This post contains the Bloomberg article (Eye in The Sky) and the most recent weather chatter plotting the official last ACARS position (previously identified as 0214UTC) corrected as 0210UTC.
By Pat Wechsler and Adriana Brasileiro – June 18 (Bloomberg)
In the U.S., the proposed technology is called NextGen, for Next Generation Air Transportation System, and is estimated to cost the government as much as $22 billion to develop, according to the FAA. The Automatic Dependent Surveillance-Broadcast link, being built by a team led by ITT Corp., is slated to be operational by 2013, according to the FAA Web site. ITT, based in White Plains, New York, is a manufacturer of engineering products and communications systems.
The FAA, which is working jointly with the Commerce Department and military, expects to spend about $1 billion a year on the system, spokeswoman Tammy Jones said. It is seeking $865 million in appropriations for fiscal 2010, according to the House Subcommittee on Transportation, Housing and Urban Development.
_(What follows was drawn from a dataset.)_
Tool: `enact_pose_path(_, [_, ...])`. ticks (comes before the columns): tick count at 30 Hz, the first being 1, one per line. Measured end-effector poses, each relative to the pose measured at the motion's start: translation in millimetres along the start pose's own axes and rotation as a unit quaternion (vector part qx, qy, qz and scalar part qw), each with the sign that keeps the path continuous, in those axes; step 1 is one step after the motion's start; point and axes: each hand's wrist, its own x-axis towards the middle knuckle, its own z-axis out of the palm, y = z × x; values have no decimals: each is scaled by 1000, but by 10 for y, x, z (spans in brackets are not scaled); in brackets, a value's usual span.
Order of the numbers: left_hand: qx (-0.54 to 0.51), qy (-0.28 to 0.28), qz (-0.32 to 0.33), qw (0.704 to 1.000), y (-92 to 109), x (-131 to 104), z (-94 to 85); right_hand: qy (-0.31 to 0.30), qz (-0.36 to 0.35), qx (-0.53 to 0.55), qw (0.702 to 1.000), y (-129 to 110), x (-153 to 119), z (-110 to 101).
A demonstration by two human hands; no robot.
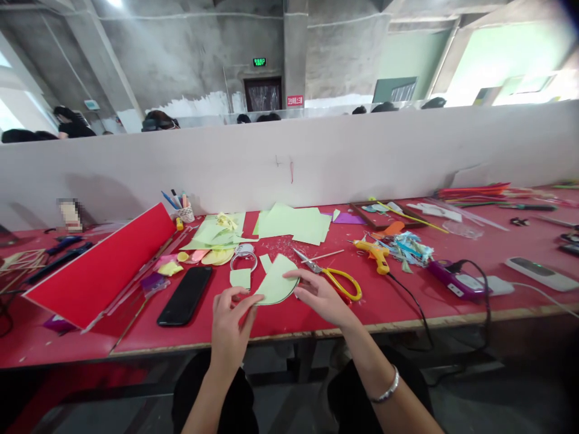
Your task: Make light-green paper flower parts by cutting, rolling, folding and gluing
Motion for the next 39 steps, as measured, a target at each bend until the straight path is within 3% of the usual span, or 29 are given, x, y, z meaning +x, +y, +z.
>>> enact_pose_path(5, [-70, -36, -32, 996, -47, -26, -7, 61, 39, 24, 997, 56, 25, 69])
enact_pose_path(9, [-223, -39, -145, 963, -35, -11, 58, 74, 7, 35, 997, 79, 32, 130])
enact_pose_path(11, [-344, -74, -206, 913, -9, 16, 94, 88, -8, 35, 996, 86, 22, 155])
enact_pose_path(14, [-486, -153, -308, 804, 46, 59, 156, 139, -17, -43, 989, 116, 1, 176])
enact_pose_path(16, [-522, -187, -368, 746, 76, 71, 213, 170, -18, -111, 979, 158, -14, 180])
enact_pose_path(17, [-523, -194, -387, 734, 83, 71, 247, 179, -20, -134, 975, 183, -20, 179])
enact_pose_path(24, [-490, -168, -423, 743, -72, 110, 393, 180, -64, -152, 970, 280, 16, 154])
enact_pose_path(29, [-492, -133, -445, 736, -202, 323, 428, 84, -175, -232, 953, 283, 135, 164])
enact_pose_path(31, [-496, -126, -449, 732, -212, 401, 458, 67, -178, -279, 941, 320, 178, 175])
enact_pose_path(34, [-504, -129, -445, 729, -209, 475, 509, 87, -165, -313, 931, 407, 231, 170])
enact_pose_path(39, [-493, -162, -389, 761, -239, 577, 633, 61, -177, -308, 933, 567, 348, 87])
“We want to get to generate forecasts so far in the future that we can generate routes” that avoid storms, said Jason Tuell, chief of science plans for the National Weather Service. That capability, not expected to be available until 2025, will depend on meteorologists and engineers developing a system that combines advanced numerical and higher resolution weather models with radar and satellite feeds, said Don Berchoff, the director of the service’s office of science and technology in Silver Spring, Maryland.
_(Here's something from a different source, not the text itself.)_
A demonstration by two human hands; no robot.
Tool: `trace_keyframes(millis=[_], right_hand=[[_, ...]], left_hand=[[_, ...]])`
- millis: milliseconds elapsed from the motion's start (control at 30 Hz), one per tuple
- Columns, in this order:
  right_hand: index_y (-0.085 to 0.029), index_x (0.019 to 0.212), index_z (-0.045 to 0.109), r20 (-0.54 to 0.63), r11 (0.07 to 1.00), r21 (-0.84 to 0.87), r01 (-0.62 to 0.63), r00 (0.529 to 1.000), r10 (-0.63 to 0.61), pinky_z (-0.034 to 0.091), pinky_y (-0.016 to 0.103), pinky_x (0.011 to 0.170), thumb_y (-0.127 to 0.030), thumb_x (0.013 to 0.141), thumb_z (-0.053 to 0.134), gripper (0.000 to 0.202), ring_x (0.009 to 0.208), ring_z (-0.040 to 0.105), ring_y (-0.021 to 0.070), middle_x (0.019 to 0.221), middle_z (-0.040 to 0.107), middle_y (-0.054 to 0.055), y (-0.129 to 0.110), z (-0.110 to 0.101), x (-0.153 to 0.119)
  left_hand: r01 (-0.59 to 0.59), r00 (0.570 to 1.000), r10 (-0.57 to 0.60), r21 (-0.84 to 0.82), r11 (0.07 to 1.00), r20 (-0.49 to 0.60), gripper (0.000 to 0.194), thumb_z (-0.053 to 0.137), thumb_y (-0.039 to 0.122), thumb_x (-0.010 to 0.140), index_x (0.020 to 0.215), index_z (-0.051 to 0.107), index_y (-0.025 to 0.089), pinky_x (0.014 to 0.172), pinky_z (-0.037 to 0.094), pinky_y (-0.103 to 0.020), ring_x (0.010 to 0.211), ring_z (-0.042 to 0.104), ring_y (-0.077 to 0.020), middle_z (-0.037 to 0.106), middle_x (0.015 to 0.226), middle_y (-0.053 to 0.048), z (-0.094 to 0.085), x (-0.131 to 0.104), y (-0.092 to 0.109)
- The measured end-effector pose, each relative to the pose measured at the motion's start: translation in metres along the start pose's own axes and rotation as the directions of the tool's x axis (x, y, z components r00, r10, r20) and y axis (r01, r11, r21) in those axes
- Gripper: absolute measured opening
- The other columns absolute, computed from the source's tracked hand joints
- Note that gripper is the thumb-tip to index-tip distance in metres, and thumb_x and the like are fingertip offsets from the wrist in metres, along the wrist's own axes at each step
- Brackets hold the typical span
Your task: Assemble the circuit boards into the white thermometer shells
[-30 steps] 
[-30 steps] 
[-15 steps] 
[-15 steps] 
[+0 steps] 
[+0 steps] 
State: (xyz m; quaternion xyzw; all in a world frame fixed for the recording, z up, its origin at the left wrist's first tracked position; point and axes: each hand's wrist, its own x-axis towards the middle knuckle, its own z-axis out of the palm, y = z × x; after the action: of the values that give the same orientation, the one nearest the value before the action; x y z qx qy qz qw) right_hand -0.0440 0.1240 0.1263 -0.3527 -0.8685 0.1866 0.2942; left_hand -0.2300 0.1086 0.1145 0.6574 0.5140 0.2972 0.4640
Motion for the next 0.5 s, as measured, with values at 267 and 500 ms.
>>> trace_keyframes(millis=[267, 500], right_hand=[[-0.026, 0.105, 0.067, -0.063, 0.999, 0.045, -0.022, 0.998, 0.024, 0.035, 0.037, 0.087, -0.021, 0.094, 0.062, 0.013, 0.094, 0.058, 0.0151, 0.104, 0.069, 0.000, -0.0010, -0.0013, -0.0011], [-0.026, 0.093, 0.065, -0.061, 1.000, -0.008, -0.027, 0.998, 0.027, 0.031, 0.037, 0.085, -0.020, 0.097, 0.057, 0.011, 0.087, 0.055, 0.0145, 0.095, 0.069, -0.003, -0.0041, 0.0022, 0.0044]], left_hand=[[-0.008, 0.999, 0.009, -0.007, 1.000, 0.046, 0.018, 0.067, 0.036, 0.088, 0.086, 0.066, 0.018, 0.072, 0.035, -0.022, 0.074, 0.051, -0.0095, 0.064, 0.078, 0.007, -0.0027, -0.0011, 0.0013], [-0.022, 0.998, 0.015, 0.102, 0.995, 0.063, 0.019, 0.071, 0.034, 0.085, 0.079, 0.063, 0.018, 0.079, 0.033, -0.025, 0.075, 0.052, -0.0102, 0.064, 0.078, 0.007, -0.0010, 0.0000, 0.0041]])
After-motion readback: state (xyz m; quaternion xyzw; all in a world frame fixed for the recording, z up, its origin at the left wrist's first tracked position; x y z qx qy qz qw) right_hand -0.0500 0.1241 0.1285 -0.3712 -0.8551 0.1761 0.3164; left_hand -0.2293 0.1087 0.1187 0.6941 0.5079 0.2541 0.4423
… The latest radar products are three-dimensional, such as IntuVue from Honeywell International Inc. in Morris Township, New Jersey, which helps pilots determine the height of thunderheads. The three-dimensional systems, introduced less than three years ago, are in a small portion of the commercial aircraft fleet, said Chris Benich, director of aerospace regulatory affairs at the world’s largest maker of airplane controls.
Among airlines using IntuVue are Cathay Pacific Airways Ltd., Air Canada and Singapore Airlines Ltd., while the U.S. Air Force uses it on C-17 cargo planes, according to a list provided by Honeywell. The cost for long-haul aircraft such as the Boeing 777 is about $335,000, said Bill Reavis, a Honeywell spokesman.
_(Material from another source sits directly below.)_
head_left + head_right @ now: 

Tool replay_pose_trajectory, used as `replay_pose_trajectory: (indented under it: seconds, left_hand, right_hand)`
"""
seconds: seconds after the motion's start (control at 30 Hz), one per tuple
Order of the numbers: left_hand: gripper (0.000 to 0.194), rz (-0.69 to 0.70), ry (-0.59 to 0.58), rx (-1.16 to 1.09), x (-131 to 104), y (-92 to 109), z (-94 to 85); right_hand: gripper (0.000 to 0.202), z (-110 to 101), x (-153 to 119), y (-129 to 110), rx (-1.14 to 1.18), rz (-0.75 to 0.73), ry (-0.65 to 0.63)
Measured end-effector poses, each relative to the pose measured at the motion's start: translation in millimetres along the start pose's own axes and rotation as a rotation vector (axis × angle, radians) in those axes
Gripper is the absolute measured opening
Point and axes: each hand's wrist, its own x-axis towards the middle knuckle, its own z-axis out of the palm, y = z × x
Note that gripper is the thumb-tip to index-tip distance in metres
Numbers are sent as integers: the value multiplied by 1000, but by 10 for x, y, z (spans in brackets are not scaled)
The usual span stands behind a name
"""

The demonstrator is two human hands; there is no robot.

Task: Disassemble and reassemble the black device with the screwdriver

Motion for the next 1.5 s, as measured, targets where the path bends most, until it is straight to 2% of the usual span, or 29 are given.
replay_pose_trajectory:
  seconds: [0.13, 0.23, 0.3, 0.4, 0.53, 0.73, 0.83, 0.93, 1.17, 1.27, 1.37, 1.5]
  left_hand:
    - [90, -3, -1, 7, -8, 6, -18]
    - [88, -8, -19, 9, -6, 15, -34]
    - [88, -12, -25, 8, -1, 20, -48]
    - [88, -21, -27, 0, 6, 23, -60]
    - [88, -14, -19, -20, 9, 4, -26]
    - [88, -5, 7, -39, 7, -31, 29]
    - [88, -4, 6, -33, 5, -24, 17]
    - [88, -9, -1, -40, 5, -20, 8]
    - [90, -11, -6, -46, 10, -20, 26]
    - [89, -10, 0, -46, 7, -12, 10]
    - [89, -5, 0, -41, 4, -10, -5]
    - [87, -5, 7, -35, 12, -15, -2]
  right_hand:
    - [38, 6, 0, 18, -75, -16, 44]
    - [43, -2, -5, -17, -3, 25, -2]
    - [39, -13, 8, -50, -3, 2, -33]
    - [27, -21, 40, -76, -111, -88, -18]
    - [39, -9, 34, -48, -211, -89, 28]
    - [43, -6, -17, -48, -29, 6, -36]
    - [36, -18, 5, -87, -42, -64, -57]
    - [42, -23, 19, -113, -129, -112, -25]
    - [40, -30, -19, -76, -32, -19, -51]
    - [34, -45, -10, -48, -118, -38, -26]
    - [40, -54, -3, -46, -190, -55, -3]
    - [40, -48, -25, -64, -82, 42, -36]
Most commercial planes are equipped with two-dimensional radar that requires pilots to manipulate it to get an accurate picture of the weather, Benich said.
“With older weather radars, pilots have difficulty accurately determining the top of significant weather,” Benich said.
Honeywell, Airbus of Toulouse, France, Thales SA of Neuilly-sur-Seine, France, and 14 other partners signed a contract on June 12 to work on the European version of the satellite-based link called Sesar, or Single European Sky ATM Research.
ON-LINE AVIATION CHATTER /
MSG BOARDS / DISCUSSIONS
You never know what you may hear on the radio! Below are the most recent on-line aviation chatter and message board discussions. Please understand the below are only chatter/discussions among aviation professionals world-wide and should not be considered fact until all official information is released by Bureau d’Enquêtes et d’Disinformation (BEA).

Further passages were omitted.